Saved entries
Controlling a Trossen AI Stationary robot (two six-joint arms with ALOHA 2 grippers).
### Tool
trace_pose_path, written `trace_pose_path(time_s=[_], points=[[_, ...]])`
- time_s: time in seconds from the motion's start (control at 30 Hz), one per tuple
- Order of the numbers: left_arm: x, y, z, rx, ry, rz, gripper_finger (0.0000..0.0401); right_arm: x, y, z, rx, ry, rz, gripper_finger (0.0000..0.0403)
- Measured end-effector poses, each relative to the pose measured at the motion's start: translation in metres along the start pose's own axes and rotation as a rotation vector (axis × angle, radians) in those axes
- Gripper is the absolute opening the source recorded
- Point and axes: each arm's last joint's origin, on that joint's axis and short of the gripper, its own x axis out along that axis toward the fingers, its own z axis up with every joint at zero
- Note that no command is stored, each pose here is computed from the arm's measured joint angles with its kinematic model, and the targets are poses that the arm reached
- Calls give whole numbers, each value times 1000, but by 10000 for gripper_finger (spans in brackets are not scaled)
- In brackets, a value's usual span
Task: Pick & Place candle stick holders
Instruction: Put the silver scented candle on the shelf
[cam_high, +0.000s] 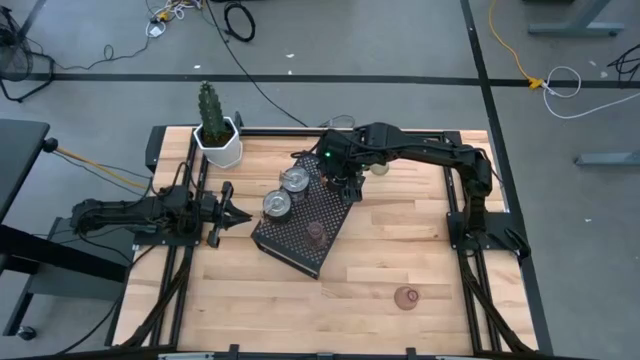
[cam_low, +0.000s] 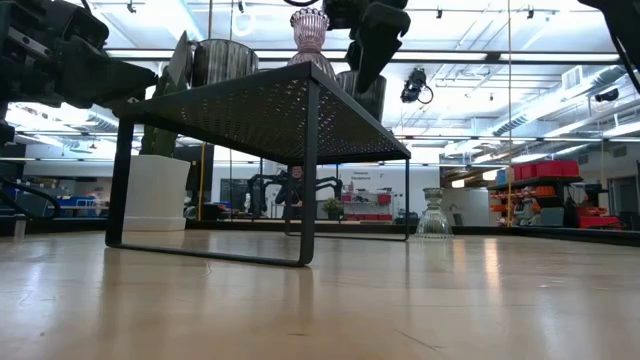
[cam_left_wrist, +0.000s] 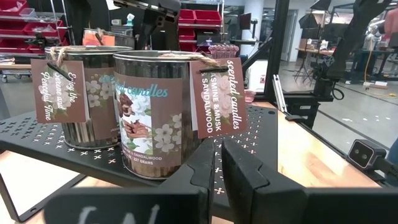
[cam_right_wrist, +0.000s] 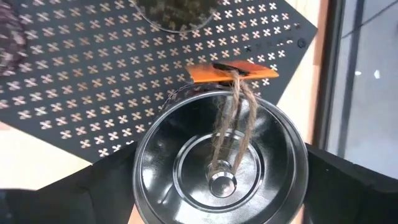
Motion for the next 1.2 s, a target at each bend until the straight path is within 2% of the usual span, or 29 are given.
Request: trace_pose_path(time_s=[0.1, 0.87, 1.1, 1.2], points=[[0, 0, 0, 0, 0, 0, 34, 0, 1, 0, 7, -9, 32, 364], [0, 0, 0, 0, 0, 0, 34, 8, 3, -2, 7, 11, 40, 364], [0, 0, 0, 0, 0, 0, 34, 10, 3, -2, -1, 19, 30, 394], [0, 0, 0, 0, 0, 0, 34, 10, 3, -3, -1, 25, 18, 392]])
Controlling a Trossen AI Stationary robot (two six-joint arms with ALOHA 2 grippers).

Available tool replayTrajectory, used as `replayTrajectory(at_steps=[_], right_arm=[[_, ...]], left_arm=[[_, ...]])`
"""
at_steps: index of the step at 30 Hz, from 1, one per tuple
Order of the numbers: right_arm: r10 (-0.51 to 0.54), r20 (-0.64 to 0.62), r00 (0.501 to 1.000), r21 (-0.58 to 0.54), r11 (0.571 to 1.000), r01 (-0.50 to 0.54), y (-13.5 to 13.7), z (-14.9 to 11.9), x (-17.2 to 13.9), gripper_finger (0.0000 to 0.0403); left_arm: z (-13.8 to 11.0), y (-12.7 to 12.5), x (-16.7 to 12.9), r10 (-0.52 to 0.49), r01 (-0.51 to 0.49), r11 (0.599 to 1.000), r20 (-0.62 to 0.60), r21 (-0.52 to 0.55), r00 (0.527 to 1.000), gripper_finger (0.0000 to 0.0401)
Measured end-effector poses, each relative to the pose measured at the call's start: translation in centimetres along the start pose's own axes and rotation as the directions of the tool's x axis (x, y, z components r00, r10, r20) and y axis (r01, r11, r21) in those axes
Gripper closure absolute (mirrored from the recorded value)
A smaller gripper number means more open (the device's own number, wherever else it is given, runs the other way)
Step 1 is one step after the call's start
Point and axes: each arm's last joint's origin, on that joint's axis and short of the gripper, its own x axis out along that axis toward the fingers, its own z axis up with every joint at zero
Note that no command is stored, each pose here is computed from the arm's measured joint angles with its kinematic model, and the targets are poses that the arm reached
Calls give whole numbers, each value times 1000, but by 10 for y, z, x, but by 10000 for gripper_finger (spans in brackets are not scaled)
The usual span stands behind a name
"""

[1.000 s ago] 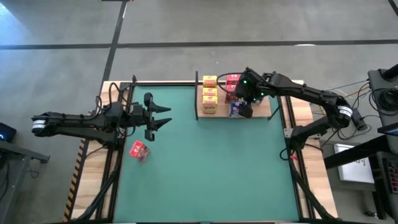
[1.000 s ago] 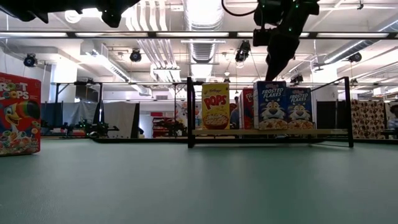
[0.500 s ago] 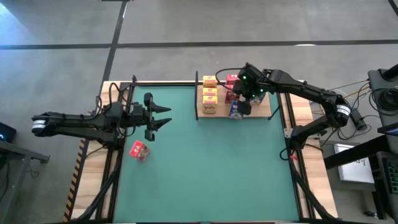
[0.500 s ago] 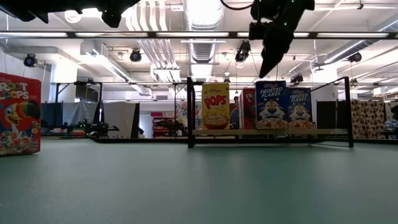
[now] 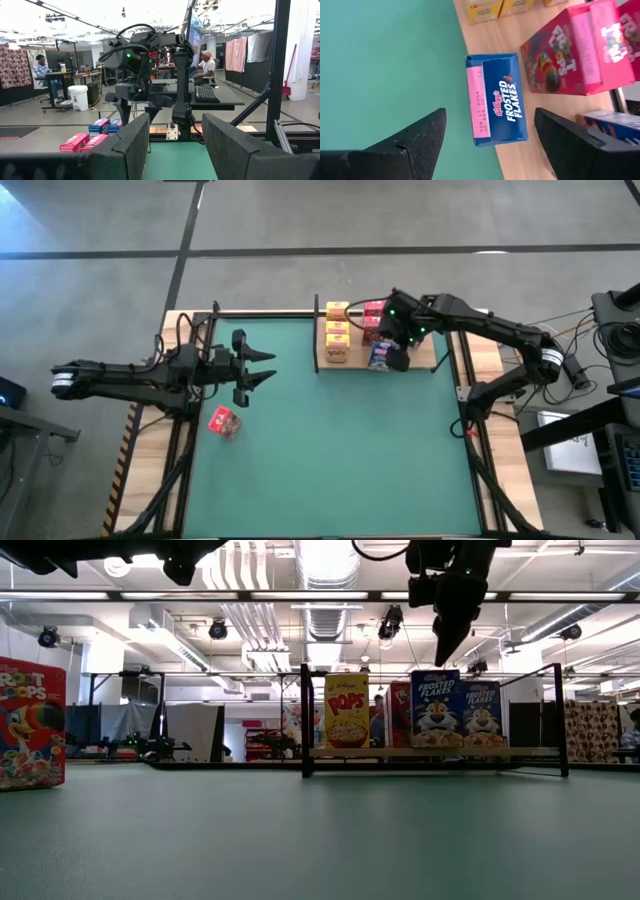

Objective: Stack cereal on shelf
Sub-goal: Put the blue cereal box on the shelf aligned with the other blue cereal boxes

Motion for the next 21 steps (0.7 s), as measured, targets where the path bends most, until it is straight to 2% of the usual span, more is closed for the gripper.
replayTrajectory(at_steps=[6, 14, 21], right_arm=[[-52, -19, 998, -2, 999, 52, -2, -3, 8, 114], [-52, -15, 999, -10, 999, 52, -4, 1, 22, 115], [-40, -65, 997, -45, 998, 37, -7, 7, 43, 123]], left_arm=[[0, 0, 0, 0, 0, 1000, 1, 0, 1000, 234], [0, 0, 0, 0, 0, 1000, 1, 0, 1000, 234], [0, 0, 0, 0, 0, 1000, 1, 0, 1000, 234]])
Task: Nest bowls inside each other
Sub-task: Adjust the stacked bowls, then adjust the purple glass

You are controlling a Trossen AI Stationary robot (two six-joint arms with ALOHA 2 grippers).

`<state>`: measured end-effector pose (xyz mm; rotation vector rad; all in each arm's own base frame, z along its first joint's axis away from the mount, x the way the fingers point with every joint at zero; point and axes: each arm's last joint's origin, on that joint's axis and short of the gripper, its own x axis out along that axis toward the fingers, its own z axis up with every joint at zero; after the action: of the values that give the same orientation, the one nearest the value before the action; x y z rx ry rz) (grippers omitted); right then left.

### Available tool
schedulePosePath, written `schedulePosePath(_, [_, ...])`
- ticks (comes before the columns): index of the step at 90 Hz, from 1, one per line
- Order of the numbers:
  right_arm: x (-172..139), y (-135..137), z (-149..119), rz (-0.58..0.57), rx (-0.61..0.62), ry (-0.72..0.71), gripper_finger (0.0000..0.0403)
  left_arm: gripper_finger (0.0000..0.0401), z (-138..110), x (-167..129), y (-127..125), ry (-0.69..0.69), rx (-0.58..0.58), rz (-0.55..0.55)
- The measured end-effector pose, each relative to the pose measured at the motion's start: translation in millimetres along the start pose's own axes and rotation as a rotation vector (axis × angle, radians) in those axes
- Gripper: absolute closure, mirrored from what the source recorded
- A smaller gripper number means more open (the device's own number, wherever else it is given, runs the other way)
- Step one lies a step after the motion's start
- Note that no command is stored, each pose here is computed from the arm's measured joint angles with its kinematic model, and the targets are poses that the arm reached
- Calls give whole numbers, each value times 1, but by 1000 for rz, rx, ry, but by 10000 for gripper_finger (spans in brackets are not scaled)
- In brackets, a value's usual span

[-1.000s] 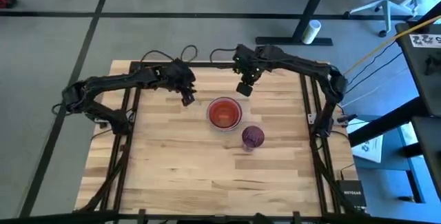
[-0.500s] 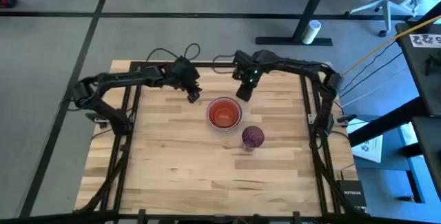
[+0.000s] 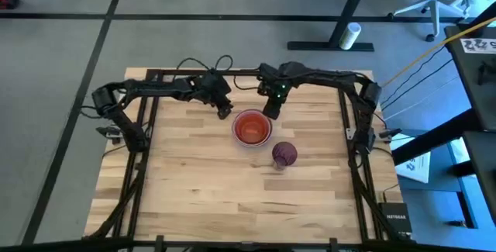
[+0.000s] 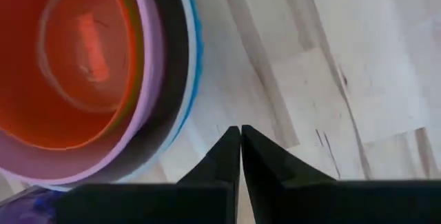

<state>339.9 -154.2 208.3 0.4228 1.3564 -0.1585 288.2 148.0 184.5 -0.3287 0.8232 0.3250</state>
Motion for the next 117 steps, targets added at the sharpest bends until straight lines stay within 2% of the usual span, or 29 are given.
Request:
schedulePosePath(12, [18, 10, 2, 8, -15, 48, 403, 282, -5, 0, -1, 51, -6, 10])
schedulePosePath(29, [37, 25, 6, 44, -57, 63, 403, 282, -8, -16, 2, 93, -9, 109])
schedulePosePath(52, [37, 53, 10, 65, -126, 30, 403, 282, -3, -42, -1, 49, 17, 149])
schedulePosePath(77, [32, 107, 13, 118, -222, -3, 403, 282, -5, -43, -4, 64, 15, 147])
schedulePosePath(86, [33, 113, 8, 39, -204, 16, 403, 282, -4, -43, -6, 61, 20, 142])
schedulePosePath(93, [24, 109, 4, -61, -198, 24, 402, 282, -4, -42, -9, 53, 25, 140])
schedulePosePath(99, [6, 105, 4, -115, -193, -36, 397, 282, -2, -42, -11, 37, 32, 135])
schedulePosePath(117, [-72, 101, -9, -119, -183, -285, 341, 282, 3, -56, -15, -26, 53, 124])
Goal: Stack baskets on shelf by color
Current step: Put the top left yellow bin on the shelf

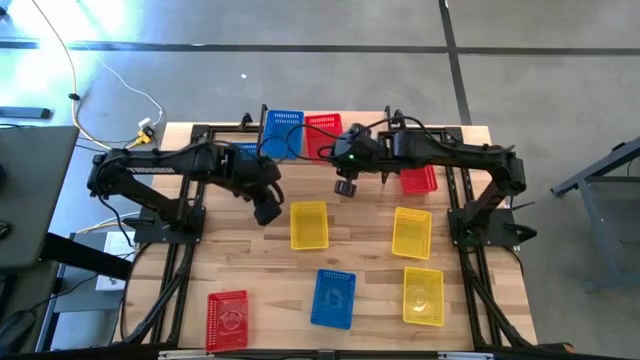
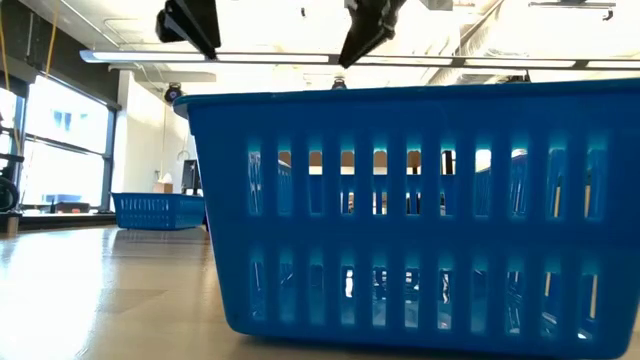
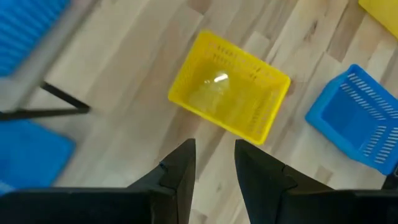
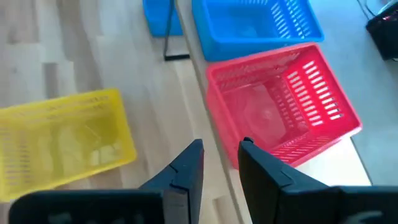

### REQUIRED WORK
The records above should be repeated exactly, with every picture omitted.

### OUTPUT OF THE EXERCISE
Controlling a Trossen AI Stationary robot (two six-joint arms with ALOHA 2 grippers).
### Tool
trace_pose_path, written `trace_pose_path(time_s=[_], points=[[_, ...]])`
- time_s: time in seconds from the motion's start (control at 30 Hz), one per tuple
- Order of the numbers: left_arm: x, y, z, rx, ry, rz, gripper_finger (0.0000..0.0401); right_arm: x, y, z, rx, ry, rz, gripper_finger (0.0000..0.0403)
- Measured end-effector poses, each relative to the pose measured at the motion's start: translation in metres along the start pose's own axes and rotation as a rotation vector (axis × angle, radians) in those axes
- Gripper is the absolute opening the source recorded
- Point and axes: each arm's last joint's origin, on that joint's axis and short of the gripper, its own x axis out along that axis toward the fingers, its own z axis up with every joint at zero
- Note that no command is stored, each pose here is computed from the arm's measured joint angles with its kinematic model, and the targets are poses that the arm reached
- Calls give whole numbers, each value times 1000, but by 10000 for gripper_finger (spans in brackets are not scaled)
- In brackets, a value's usual span
Task: Pick & Place candle stick holders
Instruction: Put the silver scented candle on the shelf
[cam_high, +0.000s] 
[cam_low, +0.000s] 
[cam_left_wrist, +0.000s] 
[cam_right_wrist, +0.000s] 
Motion for the next 1.2 s, a target at each bend until the straight path is within 2% of the usual span, or 29 are given.
Request: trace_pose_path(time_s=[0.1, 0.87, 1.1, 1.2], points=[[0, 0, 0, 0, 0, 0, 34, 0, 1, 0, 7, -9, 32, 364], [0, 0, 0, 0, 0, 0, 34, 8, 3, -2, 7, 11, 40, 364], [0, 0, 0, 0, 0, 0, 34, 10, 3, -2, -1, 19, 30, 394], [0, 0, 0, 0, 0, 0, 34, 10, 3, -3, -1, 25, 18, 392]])
Controlling a Trossen AI Stationary robot (two six-joint arms with ALOHA 2 grippers).

Available tool replayTrajectory, used as `replayTrajectory(at_steps=[_], right_arm=[[_, ...]], left_arm=[[_, ...]])`
"""
at_steps: index of the step at 30 Hz, from 1, one per tuple
Order of the numbers: right_arm: r10 (-0.51 to 0.54), r20 (-0.64 to 0.62), r00 (0.501 to 1.000), r21 (-0.58 to 0.54), r11 (0.571 to 1.000), r01 (-0.50 to 0.54), y (-13.5 to 13.7), z (-14.9 to 11.9), x (-17.2 to 13.9), gripper_finger (0.0000 to 0.0403); left_arm: z (-13.8 to 11.0), y (-12.7 to 12.5), x (-16.7 to 12.9), r10 (-0.52 to 0.49), r01 (-0.51 to 0.49), r11 (0.599 to 1.000), r20 (-0.62 to 0.60), r21 (-0.52 to 0.55), r00 (0.527 to 1.000), gripper_finger (0.0000 to 0.0401)
Measured end-effector poses, each relative to the pose measured at the call's start: translation in centimetres along the start pose's own axes and rotation as the directions of the tool's x axis (x, y, z components r00, r10, r20) and y axis (r01, r11, r21) in those axes
Gripper closure absolute (mirrored from the recorded value)
A smaller gripper number means more open (the device's own number, wherever else it is given, runs the other way)
Step 1 is one step after the call's start
Point and axes: each arm's last joint's origin, on that joint's axis and short of the gripper, its own x axis out along that axis toward the fingers, its own z axis up with every joint at zero
Note that no command is stored, each pose here is computed from the arm's measured joint angles with its kinematic model, and the targets are poses that the arm reached
Calls give whole numbers, each value times 1000, but by 10 for y, z, x, but by 10000 for gripper_finger (spans in brackets are not scaled)
The usual span stands behind a name
"""

[1.000 s ago] 
[1.000 s ago] 
[0.500 s ago] 
[0.500 s ago] 
[now] 

Objective: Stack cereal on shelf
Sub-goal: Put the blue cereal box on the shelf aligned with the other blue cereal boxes

Motion for the next 21 steps (0.7 s), as measured, targets where the path bends most, until it is straight to 2% of the usual span, more is closed for the gripper.
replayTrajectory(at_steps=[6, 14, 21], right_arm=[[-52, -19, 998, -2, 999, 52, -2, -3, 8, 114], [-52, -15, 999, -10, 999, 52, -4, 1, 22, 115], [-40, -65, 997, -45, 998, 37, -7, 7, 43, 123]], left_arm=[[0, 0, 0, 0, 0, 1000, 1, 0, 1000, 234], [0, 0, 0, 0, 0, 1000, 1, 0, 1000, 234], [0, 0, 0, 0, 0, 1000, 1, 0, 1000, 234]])
Task: Nest bowls inside each other
Sub-task: Adjust the stacked bowls, then adjust the purple glass

You are controlling a Trossen AI Stationary robot (two six-joint arms with ALOHA 2 grippers).

`<state>`: measured end-effector pose (xyz mm; rotation vector rad; all in each arm's own base frame, z along its first joint's axis away from the mount, x the way the fingers point with every joint at zero; point and axes: each arm's last joint's origin, on that joint's axis and short of the gripper, its own x axis out along that axis toward the fingers, its own z axis up with every joint at zero; after the action: of the values that give the same orientation, the one nearest the value before the action; x y z rx ry rz) (grippers omitted); right then left.

### Available tool
schedulePosePath, written `schedulePosePath(_, [_, ...])`
- ticks (comes before the columns): index of the step at 90 Hz, from 1, one per line
- Order of the numbers:
  right_arm: x (-172..139), y (-135..137), z (-149..119), rz (-0.58..0.57), rx (-0.61..0.62), ry (-0.72..0.71), gripper_finger (0.0000..0.0403)
  left_arm: gripper_finger (0.0000..0.0401), z (-138..110), x (-167..129), y (-127..125), ry (-0.69..0.69), rx (-0.58..0.58), rz (-0.55..0.55)
- The measured end-effector pose, each relative to the pose measured at the motion's start: translation in millimetres along the start pose's own axes and rotation as a rotation vector (axis × angle, radians) in those axes
- Gripper: absolute closure, mirrored from what the source recorded
- A smaller gripper number means more open (the device's own number, wherever else it is given, runs the other way)
- Step one lies a step after the motion's start
- Note that no command is stored, each pose here is computed from the arm's measured joint angles with its kinematic model, and the targets are poses that the arm reached
- Calls give whole numbers, each value times 1, but by 1000 for rz, rx, ry, but by 10000 for gripper_finger (spans in brackets are not scaled)
- In brackets, a value's usual span

[-1.000s] 
[-0.500s] 
[+0.000s] 
[+0.000s] 

<state>339.9 -154.2 208.3 0.4228 1.3564 -0.1585 288.2 148.0 184.5 -0.3287 0.8232 0.3250</state>
Motion for the next 117 steps, targets added at the sharpest bends until straight lines stay within 2% of the usual span, or 29 are given.
Request:
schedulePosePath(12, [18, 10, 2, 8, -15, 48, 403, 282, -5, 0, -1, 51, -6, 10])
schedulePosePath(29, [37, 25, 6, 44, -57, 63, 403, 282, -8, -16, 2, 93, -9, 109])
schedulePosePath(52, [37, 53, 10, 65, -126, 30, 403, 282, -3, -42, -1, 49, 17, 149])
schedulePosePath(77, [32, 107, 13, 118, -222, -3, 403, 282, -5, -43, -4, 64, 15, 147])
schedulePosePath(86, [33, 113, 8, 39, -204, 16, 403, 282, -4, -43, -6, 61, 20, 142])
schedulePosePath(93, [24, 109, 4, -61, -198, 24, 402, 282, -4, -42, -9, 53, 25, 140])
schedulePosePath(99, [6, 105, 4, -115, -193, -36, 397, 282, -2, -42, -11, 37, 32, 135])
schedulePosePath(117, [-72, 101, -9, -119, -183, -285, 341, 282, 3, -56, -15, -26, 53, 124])
Goal: Stack baskets on shelf by color
Current step: Put the top left yellow bin on the shelf

Nothing more is required for this exercise.